__WORK ITEM__.
Look over the listing below and tally the lines in which the word "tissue" turns up. Answer with the tally only.

============

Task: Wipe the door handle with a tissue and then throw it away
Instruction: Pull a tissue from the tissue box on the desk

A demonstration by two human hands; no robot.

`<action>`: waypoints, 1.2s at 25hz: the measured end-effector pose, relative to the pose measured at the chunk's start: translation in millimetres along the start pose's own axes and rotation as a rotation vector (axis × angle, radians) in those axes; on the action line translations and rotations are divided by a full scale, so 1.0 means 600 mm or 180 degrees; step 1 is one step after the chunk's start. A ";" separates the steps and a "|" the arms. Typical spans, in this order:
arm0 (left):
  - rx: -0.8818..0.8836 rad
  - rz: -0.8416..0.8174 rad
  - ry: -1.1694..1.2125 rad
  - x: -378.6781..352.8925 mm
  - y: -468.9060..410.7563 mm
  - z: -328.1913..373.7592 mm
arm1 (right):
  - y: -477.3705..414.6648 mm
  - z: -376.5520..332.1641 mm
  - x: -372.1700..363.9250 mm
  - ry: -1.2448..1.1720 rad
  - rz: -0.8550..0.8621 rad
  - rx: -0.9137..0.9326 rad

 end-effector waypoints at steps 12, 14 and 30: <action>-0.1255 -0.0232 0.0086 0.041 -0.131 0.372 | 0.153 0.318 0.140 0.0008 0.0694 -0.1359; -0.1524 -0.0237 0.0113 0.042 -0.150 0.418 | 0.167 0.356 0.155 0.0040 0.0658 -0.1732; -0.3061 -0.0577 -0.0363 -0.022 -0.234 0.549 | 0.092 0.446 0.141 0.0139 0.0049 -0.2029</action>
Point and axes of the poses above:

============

__TASK RESPONSE__.
2